Vexus Fiber kicked off the new year by launching service to its first customers in Huntsville, Texas, after beginning construction four months ago.
The Lubbock-based company said nearly 500 Huntsville homes and businesses are now connected to Vexus Fiber, with first active service areas located south and southwest of Interstate 45. Construction is expected to be complete by early next year.
Cameron Miller, Vexus VP of East Texas and Louisiana, said in a statement the Huntsville launch “represents a major milestone in our commitment to infrastructure and economic development in Texas.”
Aside from Huntsville, Vexus operates fiber networks in nine other Texas markets (Lubbock, Amarillo, Wichita Falls, Abilene, Rio Grande Valley, Laredo, San Angelo and Nacogdoches), five Louisiana markets (Hammond, Covington, Mandeville, Lake Charles and Alexandria) as well as in Albuquerque, New Mexico.

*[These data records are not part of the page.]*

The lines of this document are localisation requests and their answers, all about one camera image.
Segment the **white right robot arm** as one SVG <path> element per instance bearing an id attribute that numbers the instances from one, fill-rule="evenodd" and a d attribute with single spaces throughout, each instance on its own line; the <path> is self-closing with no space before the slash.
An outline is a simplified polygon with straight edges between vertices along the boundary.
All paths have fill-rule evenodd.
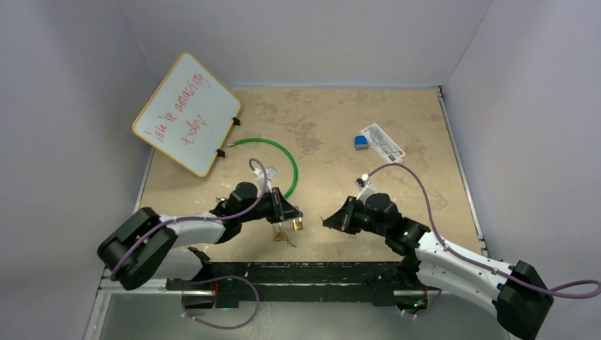
<path id="1" fill-rule="evenodd" d="M 424 224 L 402 216 L 385 193 L 366 200 L 349 196 L 322 221 L 347 234 L 371 232 L 403 257 L 398 279 L 406 288 L 420 283 L 472 302 L 520 339 L 535 339 L 554 299 L 530 289 L 545 288 L 536 269 L 525 261 L 512 265 L 486 258 L 449 241 L 440 242 Z"/>

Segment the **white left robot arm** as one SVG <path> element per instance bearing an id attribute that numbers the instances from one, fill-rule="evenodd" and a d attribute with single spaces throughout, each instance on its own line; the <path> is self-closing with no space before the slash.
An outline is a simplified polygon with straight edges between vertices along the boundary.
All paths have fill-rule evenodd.
<path id="1" fill-rule="evenodd" d="M 206 213 L 160 215 L 140 208 L 103 240 L 96 253 L 110 279 L 134 290 L 155 278 L 180 278 L 195 290 L 207 287 L 208 257 L 195 244 L 222 244 L 237 236 L 246 222 L 265 219 L 278 224 L 302 218 L 278 188 L 241 182 Z"/>

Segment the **brass padlock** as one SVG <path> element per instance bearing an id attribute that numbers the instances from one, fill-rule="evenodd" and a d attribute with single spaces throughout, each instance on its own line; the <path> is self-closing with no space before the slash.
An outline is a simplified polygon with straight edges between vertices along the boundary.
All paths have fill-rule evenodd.
<path id="1" fill-rule="evenodd" d="M 286 234 L 282 230 L 281 224 L 279 224 L 279 223 L 273 224 L 272 230 L 273 230 L 272 239 L 274 242 L 282 242 L 282 241 L 286 240 Z"/>
<path id="2" fill-rule="evenodd" d="M 303 218 L 297 217 L 297 218 L 293 219 L 292 225 L 293 225 L 294 232 L 303 231 L 304 230 Z"/>

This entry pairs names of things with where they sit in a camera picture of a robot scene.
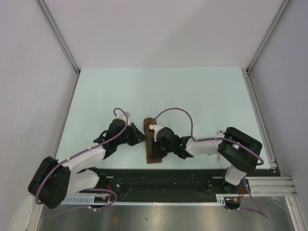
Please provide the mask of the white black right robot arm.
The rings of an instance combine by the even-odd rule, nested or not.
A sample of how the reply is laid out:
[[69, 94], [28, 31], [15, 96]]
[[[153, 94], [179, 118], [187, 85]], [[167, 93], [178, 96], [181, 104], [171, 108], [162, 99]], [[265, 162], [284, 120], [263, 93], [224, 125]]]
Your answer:
[[169, 153], [181, 159], [199, 155], [217, 154], [224, 157], [230, 166], [227, 168], [222, 188], [227, 193], [235, 192], [247, 174], [254, 173], [257, 166], [263, 165], [260, 157], [261, 142], [234, 127], [219, 132], [215, 137], [193, 138], [179, 137], [170, 128], [150, 125], [151, 158], [162, 159]]

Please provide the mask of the brown cloth napkin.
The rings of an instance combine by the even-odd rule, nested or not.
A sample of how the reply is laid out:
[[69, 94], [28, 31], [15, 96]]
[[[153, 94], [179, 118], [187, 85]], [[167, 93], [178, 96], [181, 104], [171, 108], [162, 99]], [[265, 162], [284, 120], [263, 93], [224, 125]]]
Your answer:
[[146, 147], [146, 162], [147, 164], [157, 164], [162, 163], [162, 159], [160, 158], [151, 158], [152, 145], [151, 141], [154, 139], [154, 134], [150, 132], [149, 126], [152, 124], [154, 118], [147, 117], [143, 121], [143, 131], [146, 137], [145, 147]]

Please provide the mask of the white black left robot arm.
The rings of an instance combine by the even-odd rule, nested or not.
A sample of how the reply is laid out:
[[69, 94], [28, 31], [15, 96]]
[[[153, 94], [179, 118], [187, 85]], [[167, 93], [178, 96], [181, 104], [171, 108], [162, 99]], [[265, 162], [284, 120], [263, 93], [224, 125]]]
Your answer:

In terms of ongoing deployments, Vexus is also undertaking projects in Borger and Denison, Texas, Slidell in Louisiana and in Santa Fe and Las Cruces, New Mexico.
The operator is building fiber on a pace of around 12,000 new homes passed per month, Vexus CEO Jim Gleason told Fierce Telecom in November. So far, it has just over 300,000 fiber passings and is aiming to reach “north of a million” passings over the next five years.
Vexus merged with regional operator MetroNet in June 2022, though the companies have kept their separate brands and serve different footprints.
Speed tiers on Vexus range from 150-meg up to 1-gig for residential customers, whereas businesses can access speeds of up to 100 Gbps. But multi-gig is on the horizon for Vexus residential subscribers, as Gleason said a 2.5-gig residential package is in the works.
Vexus isn’t the only provider expanding in the southeast U.S. PhireLink, a new fiber and fixed wireless joint venture, is aiming to acquire at least 20 local ISPs in the region to build a sizable broadband competitor.
Thus far, PhireLink has acquired one fiber network in Slidell, Louisiana, but it is “just getting started,” CEO Glen Post told Fierce in December.